Danielle has a PhD in Natural Resource Sciences and a MSc in Biological Sciences

Tachypnea is a condition that causes rapid and shallow breathing due to an imbalance between carbon dioxide and oxygen in the body. In this lesson, learn why it happens and what the symptoms are.

What is Tachypnea?

Tachypnea is the medical term for rapid and shallow breathing, often confused with hyperventilation, which is breathing that is rapid but deep. Both disorders are caused by a buildup of carbon dioxide in the lungs, which causes a buildup of carbon dioxide in the bloodstream.

When this happens, the blood becomes more acidic than usual, and this alerts the brain that something is wrong. In response, the brain signals the respiratory system to pick up the pace to try to fix the imbalance and stabilize the blood's pH back within its normal range. The normal breathing rate for a healthy resting adult is in the range of 8-16 breaths per minute. Anything higher than this is considered tachypnea.

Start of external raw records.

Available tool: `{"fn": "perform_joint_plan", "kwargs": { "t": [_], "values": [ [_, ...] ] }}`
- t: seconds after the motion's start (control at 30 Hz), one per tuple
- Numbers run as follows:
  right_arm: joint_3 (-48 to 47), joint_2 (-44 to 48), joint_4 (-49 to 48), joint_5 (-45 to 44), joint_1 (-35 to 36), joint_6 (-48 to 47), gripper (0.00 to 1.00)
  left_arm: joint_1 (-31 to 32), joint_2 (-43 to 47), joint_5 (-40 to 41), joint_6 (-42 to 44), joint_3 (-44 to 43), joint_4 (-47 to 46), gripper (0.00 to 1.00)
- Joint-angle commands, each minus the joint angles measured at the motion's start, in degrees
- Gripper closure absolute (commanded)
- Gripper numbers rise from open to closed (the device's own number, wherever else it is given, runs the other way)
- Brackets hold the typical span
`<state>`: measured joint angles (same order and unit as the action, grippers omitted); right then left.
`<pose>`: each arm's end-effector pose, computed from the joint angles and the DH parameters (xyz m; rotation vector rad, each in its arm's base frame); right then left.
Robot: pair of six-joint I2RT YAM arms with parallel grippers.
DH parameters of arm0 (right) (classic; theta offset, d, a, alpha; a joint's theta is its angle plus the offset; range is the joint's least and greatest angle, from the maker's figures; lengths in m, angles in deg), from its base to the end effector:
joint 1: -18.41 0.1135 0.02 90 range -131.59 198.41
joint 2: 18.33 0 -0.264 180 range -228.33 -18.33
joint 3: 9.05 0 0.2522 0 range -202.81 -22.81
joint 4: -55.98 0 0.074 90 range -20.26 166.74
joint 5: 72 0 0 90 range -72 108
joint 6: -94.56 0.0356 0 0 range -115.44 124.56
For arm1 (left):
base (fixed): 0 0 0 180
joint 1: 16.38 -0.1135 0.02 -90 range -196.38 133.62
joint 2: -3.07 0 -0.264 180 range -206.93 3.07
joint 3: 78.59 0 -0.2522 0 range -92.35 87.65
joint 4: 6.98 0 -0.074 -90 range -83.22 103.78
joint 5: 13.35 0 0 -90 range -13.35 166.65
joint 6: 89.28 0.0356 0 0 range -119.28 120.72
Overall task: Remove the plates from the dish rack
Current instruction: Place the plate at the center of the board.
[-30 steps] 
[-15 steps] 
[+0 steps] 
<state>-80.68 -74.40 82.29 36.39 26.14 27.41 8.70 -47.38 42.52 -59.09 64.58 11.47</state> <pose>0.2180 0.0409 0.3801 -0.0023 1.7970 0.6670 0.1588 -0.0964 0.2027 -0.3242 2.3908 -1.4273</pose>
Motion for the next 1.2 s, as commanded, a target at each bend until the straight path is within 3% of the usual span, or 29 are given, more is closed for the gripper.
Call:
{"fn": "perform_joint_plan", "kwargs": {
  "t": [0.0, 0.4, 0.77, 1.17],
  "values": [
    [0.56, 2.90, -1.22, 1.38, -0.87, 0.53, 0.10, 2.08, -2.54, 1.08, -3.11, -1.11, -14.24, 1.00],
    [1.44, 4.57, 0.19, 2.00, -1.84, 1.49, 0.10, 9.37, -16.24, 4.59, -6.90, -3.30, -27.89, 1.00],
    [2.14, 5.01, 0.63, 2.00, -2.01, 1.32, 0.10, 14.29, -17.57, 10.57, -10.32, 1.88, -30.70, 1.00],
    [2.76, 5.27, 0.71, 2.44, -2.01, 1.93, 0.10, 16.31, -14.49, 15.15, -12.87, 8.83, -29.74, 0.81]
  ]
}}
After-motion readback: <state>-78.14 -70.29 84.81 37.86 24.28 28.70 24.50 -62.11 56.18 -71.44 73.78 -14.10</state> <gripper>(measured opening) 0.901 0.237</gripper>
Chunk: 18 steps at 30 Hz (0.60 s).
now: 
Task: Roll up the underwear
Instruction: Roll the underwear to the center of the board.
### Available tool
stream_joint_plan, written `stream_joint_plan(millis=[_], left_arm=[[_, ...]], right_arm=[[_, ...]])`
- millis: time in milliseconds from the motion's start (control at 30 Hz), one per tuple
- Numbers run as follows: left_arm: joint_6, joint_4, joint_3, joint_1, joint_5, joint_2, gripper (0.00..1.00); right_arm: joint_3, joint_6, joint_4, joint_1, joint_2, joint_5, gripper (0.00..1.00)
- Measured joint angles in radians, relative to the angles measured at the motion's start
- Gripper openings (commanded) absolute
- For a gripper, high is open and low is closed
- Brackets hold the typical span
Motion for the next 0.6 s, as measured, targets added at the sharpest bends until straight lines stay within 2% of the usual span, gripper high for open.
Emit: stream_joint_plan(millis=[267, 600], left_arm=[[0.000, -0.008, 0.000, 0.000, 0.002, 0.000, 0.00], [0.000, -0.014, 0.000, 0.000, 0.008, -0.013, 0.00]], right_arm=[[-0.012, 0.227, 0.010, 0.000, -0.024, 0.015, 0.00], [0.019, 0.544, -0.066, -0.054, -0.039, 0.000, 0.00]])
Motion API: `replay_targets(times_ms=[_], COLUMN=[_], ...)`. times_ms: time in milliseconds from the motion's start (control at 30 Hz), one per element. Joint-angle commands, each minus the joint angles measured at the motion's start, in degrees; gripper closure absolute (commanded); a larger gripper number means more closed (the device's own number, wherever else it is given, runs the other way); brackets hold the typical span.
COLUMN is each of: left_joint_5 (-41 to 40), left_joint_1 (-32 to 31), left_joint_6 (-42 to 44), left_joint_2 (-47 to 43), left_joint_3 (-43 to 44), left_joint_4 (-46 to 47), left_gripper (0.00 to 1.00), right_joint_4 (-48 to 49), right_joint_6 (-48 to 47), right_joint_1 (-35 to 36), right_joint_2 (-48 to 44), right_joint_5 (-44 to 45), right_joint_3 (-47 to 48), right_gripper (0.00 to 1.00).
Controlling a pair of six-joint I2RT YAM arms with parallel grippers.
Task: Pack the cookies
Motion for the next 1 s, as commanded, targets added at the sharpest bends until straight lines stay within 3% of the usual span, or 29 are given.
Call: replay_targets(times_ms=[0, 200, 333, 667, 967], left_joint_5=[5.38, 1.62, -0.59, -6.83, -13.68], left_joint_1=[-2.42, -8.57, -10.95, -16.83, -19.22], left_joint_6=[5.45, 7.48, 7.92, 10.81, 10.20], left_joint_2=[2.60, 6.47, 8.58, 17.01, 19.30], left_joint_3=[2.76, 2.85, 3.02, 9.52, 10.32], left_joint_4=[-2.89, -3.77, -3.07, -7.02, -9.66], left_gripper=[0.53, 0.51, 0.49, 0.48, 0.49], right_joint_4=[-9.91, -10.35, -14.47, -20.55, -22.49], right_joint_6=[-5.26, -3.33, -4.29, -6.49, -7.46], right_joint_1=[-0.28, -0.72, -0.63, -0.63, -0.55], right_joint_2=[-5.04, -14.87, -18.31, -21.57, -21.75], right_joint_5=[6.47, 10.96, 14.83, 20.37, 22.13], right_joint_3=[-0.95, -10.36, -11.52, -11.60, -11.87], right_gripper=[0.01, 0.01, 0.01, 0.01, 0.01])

Newborn infants can experience a form of tachypnea called transient tachypnea. This occurs when there is residual fluid in the lungs, causing fast and shallow breathing. The condition usually goes away on its own within the first 24 hours, and infants are closely monitored during this time.


Tachypnea can be caused by a number of conditions. Chronic conditions like asthma, lung disease, anxiety, or obesity can lead to tachypnea. It may also be caused by acute conditions like pulmonary embolism (blood clots in lungs), choking, heart failure, shock, or heatstroke. Lung infections can also cause tachypnea. Some common ones you'll probably recognize are bronchiolitis or pneumonia.


Obviously, the most pronounced symptom is breathing that is fast and shallow. When the lungs have too much carbon dioxide, it creates a feeling like you can't get enough air. Other symptoms may include a bluish-gray tint of the skin, nails, lips, or gums, lightheadedness, chest pain, fever, a chest that caves in with each breath, or breathing that gets worse over time.

Tachypnea can cause the skin to appear bluish in color.